Directions:
Repeat the data below word for word.

Segment Open

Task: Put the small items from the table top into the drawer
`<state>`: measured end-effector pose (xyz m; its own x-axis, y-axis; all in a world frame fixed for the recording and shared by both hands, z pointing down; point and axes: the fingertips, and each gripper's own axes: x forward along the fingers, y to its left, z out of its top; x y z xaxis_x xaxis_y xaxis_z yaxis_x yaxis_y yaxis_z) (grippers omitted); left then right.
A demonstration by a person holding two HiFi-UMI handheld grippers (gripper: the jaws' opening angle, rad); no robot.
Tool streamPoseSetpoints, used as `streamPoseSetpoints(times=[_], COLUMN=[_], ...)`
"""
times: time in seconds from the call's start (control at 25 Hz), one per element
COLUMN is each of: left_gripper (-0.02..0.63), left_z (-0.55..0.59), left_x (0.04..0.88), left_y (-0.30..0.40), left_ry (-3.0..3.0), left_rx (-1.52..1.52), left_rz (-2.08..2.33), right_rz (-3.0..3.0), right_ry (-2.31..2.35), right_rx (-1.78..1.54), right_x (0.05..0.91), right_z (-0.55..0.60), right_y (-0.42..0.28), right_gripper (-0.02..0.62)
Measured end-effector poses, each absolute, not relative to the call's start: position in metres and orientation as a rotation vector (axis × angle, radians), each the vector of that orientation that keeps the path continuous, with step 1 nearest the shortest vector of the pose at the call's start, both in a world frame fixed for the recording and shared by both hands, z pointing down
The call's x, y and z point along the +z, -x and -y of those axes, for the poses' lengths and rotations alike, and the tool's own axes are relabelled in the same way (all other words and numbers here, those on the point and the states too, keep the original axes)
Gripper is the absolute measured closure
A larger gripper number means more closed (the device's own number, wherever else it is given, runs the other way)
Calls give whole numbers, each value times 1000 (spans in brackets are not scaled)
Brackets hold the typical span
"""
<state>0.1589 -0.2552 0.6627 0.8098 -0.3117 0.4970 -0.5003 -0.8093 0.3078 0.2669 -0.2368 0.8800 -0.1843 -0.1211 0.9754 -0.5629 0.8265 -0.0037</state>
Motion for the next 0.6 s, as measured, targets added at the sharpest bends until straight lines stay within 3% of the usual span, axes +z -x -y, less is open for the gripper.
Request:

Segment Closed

Task response:
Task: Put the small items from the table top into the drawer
`<state>`: measured end-effector pose (xyz m; its own x-axis, y-axis; all in a world frame fixed for the recording and shared by both hands, z pointing down; point and axes: the fingertips, and each gripper's own axes: x forward along the fingers, y to its left, z out of its top; x y z xaxis_x xaxis_y xaxis_z yaxis_x yaxis_y yaxis_z) (grippers omitted); left then right.
A demonstration by a person holding two HiFi-UMI handheld grippers (gripper: the jaws' opening angle, rad); no robot.
Tool streamPoseSetpoints, used as `streamPoseSetpoints(times=[_], COLUMN=[_], ...)`
"""
times: time in seconds from the call's start (control at 25 Hz), one per element
COLUMN is each of: left_gripper (-0.02..0.63), left_z (-0.55..0.59), left_x (0.04..0.88), left_y (-0.30..0.40), left_ry (-3.0..3.0), left_rx (-1.52..1.52), left_rz (-2.08..2.33), right_rz (-3.0..3.0), right_ry (-2.31..2.35), right_rx (-1.78..1.54), right_x (0.05..0.91), right_z (-0.55..0.60), right_y (-0.42..0.28), right_gripper (-0.02..0.62)
Measured end-effector poses, each absolute, not relative to the call's start: position in metres and orientation as a rotation vector (axis × angle, radians), each the vector of that orientation that keeps the path continuous, with step 1 nearest the shortest vector of the pose at the call's start, both in a world frame fixed for the recording and shared by both hands, z pointing down
The call's x, y and z point along the +z, -x and -y of those axes, for the poses' lengths and rotations alike, and the tool's own axes are relabelled in the same way (all other words and numbers here, those on the point and the states too, keep the original axes)
Gripper is the absolute measured closure
A larger gripper number means more closed (the device's own number, wherever else it is given, runs the other way)
Calls give whole numbers, each value times 1000 (spans in brackets are not scaled)
Brackets hold the typical span
"""
<state>0.1589 -0.2552 0.6627 0.8098 -0.3117 0.4970 -0.5003 -0.8093 0.3078 0.2669 -0.2368 0.8800 -0.1843 -0.1211 0.9754 -0.5629 0.8265 -0.0037</state>
Motion for the next 0.6 s, as measured, targets added at the sharpest bends until straight lines stay within 3% of the usual span, axes +z -x -y, less is open for the gripper.
Request:

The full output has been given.